Published 12:48 IST, July 15th 2024
China’s weak economy awaits new remedies
The economy logged a lacklustre 4.7% year-on-year growth in the second quarter.
- Opinion
- 2 min read
Pre-meeting reminder. Chinese leaders will have no illusion on the challenges they have to tackle in the second half and beyond. As some 370 top-level Communist Party officials gathered on Monday for the five-yearly Third Plenum meeting, surprisingly weak GDP data released on the same day raises the stakes for the policy roadmap they will outline.
The economy logged a lacklustre 4.7% year-on-year growth in the second quarter. Economists were expecting a less rosy print following the 6.3% in the same quarter a year earlier, and the 5.3% result in the first three months of 2024. The latest figure is nonetheless sobering.
Property investment fell 10.1% in the first six months. New home prices were down 4.5% in June from a year earlier, the fastest pace of monthly decline in nine years, per official data. It suggests measures announced on May 17, including easing mortgage rules and extra funding for local governments to absorb unsold inventory, are not sufficient for the market to find a bottom.
That is also a drag on consumption. Retail sales grew 3.7% in the first half but slowed down to just 2% in June. Foreign trade offers one of the few bright spots; exports grew 6.9% in the first half and 10.7% year-on-year last month. Yet continuing reliance on this engine to prop up growth will deepen tensions with the U.S. and European Union where governments are worrying about China's overcapacity.

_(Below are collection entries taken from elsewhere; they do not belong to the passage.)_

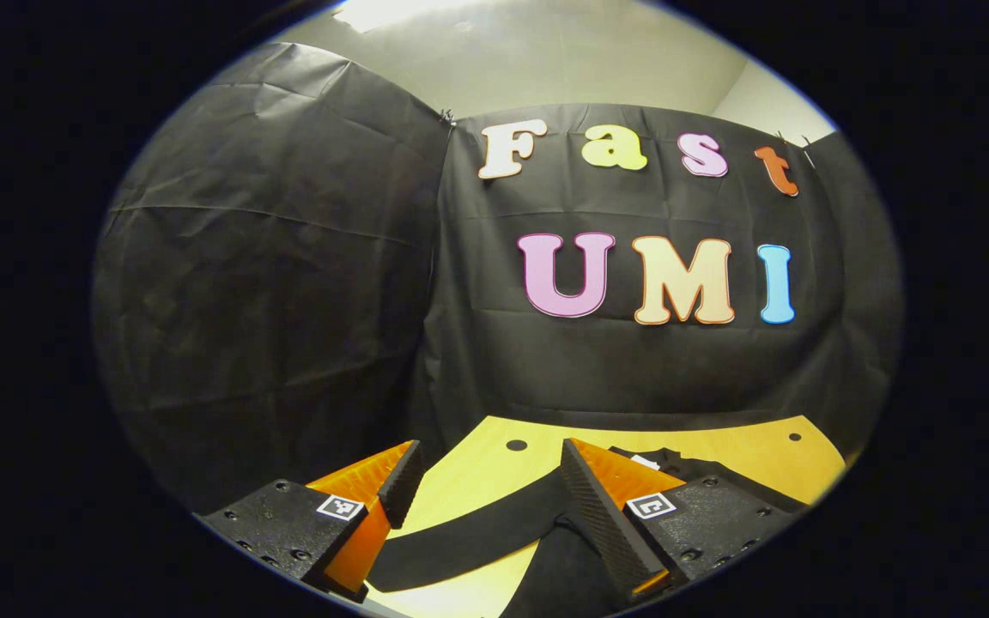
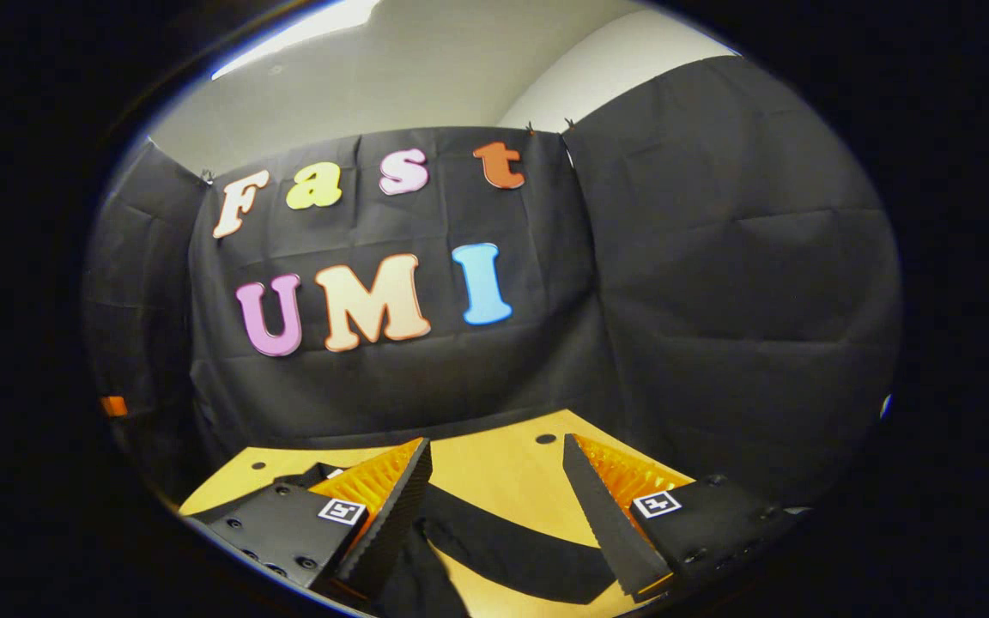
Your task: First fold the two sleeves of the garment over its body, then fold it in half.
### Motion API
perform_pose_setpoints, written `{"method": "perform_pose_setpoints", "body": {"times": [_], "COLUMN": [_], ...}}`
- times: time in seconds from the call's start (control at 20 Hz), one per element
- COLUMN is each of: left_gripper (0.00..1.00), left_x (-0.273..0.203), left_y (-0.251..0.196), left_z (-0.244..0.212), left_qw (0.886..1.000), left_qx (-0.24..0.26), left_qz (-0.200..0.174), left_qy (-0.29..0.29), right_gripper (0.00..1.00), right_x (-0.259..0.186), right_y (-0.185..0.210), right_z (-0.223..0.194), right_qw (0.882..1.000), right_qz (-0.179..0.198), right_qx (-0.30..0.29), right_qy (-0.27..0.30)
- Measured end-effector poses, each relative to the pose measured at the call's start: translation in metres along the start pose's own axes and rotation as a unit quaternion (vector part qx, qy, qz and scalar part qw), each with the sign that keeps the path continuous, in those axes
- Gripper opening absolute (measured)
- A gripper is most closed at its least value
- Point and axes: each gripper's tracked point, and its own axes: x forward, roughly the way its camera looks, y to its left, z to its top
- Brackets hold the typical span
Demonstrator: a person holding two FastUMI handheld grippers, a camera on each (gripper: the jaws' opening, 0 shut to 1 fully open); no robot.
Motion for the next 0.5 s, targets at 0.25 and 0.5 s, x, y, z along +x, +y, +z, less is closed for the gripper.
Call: {"method": "perform_pose_setpoints", "body": {"times": [0.25,0.5], "left_gripper": [0.95,0.95], "left_x": [0.002,0.006], "left_y": [0.005,0.003], "left_z": [-0.002,-0.003], "left_qw": [1.000,1.000], "left_qx": [0.005,0.009], "left_qz": [0.017,0.028], "left_qy": [0.006,0.011], "right_gripper": [0.92,0.97], "right_x": [0.022,0.038], "right_y": [-0.029,-0.067], "right_z": [-0.069,-0.143], "right_qw": [0.995,0.986], "right_qz": [-0.015,-0.055], "right_qx": [0.068,0.017], "right_qy": [0.076,0.156]}}
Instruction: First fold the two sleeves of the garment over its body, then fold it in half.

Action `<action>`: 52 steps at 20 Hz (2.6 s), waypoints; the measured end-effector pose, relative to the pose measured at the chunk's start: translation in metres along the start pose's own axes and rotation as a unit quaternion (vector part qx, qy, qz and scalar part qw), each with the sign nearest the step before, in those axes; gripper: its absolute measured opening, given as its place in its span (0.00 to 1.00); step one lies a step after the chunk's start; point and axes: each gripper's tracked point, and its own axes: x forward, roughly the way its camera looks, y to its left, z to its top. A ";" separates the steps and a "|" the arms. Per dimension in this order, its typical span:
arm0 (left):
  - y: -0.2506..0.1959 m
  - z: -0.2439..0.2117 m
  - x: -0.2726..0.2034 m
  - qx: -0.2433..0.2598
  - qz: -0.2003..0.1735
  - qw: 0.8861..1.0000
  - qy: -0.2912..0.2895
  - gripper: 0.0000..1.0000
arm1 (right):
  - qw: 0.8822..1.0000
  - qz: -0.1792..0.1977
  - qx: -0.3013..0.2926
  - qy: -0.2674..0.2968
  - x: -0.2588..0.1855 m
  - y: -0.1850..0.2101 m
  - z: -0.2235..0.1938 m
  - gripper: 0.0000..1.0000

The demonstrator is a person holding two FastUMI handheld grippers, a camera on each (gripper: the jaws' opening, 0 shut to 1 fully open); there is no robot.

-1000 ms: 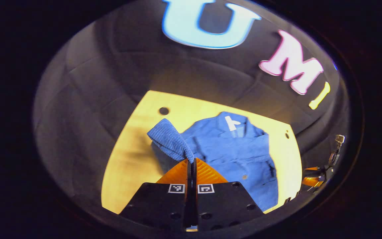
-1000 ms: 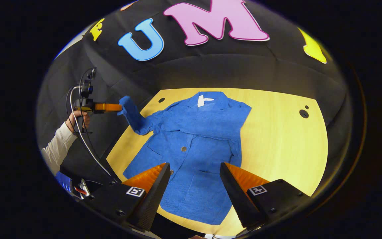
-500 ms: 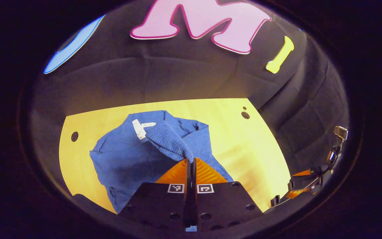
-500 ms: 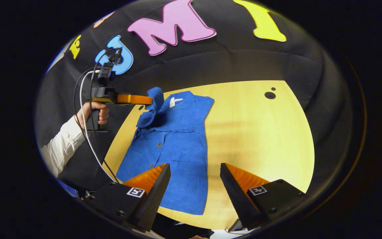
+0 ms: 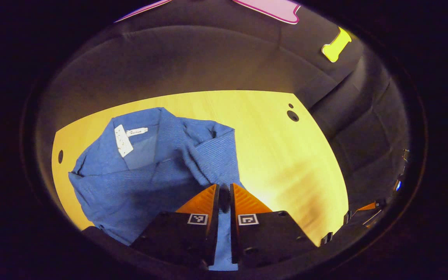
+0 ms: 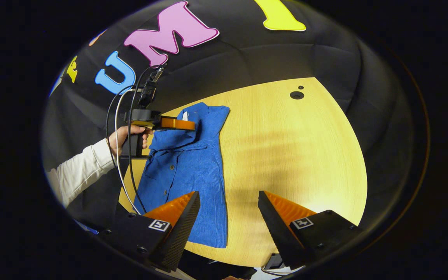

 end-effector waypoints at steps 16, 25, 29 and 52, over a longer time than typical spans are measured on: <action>0.108 -0.316 -0.171 -0.140 0.132 0.981 0.017 0.84 | 0.992 -0.068 -0.087 0.066 0.050 0.066 -0.083 0.99; 0.150 -0.428 -0.171 -0.234 0.123 0.955 0.137 0.85 | 0.967 -0.133 -0.056 0.208 0.061 0.044 -0.189 0.99; 0.143 -0.425 -0.169 -0.247 0.118 0.948 0.160 0.85 | 0.957 -0.150 -0.037 0.246 0.060 0.034 -0.210 0.99; 0.121 -0.415 -0.156 -0.201 0.103 0.951 0.213 0.10 | 0.954 -0.125 0.010 0.273 0.081 0.050 -0.240 0.08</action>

By one of its own measures, China is not too far off course. The State Council has set a growth target of “around 5%” for 2024, allowing the economy room to continue expanding at its current pace. Beijing hints it is happy to tolerate a slower headline figure to fulfill its wish to move away from an old model driven by debt and property investment, towards one that emphasises innovation, and quality over quantity. There's little evidence the rebalancing is working, however.
President Xi Jinping has talked up his plans in recent months for “a series of major measures” to reboot growth, and previous Third Plenums in 1993 and 1978 jolted the economy by tackling structural issues. The latest GDP data hammers home the need for similarly decisive measures to emerge this week.